=== Section Start ===

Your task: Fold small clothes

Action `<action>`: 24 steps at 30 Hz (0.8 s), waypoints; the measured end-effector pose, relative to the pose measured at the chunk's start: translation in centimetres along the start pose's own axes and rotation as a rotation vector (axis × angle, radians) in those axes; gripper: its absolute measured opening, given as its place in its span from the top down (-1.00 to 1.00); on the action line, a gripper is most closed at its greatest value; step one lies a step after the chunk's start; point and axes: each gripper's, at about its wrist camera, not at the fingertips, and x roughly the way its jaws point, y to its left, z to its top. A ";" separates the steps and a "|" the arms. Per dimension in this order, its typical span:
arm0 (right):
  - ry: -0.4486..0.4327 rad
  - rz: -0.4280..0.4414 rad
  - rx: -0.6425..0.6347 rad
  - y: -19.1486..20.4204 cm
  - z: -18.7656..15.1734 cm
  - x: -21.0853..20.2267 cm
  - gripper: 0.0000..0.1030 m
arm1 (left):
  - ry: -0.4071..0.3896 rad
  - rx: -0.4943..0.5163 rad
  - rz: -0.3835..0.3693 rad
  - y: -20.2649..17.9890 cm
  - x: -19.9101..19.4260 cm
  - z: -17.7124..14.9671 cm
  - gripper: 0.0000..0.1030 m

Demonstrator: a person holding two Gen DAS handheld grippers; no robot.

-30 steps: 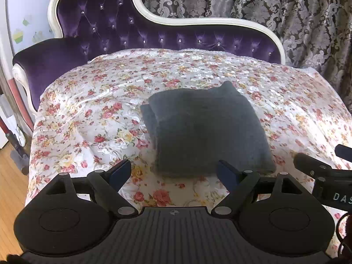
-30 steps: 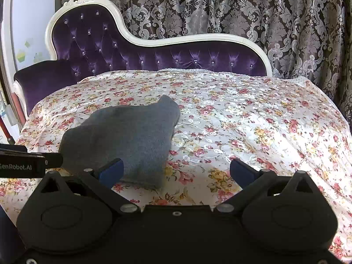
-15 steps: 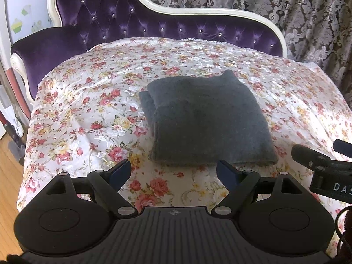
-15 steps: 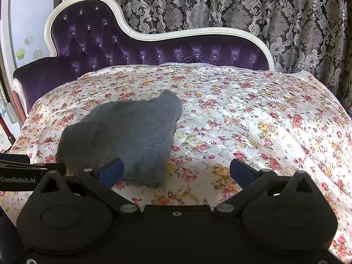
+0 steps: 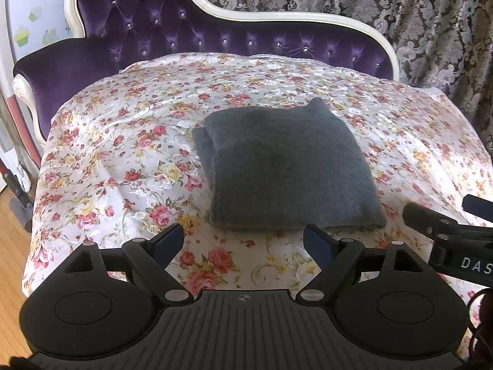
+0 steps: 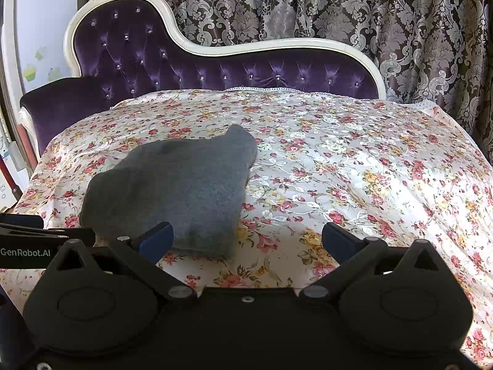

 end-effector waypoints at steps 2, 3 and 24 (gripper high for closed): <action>0.001 0.000 0.000 0.0 0.0 0.0 -0.98 | 0.000 0.000 0.000 0.0 -0.1 -0.1 -0.64; 0.001 -0.001 0.000 0.1 0.0 0.0 -0.98 | 0.000 0.000 0.000 0.0 0.0 0.0 -0.64; 0.012 0.010 -0.014 0.0 -0.1 0.1 -0.98 | 0.005 -0.002 -0.008 0.0 0.0 -0.3 -0.64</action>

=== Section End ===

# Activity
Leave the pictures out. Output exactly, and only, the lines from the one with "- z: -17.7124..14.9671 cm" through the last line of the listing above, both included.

# Result of the exercise
  - z: -17.7124..14.9671 cm
  - gripper: 0.0000..0.1030 m

Demonstrator: a person holding two Gen DAS handheld grippers; no robot.

-30 steps: 
-30 steps: 
-15 steps: 
-15 steps: 
+0 steps: 
+0 steps: 

 end-effector waypoints at steps 2, 3 and 24 (gripper high for closed): <action>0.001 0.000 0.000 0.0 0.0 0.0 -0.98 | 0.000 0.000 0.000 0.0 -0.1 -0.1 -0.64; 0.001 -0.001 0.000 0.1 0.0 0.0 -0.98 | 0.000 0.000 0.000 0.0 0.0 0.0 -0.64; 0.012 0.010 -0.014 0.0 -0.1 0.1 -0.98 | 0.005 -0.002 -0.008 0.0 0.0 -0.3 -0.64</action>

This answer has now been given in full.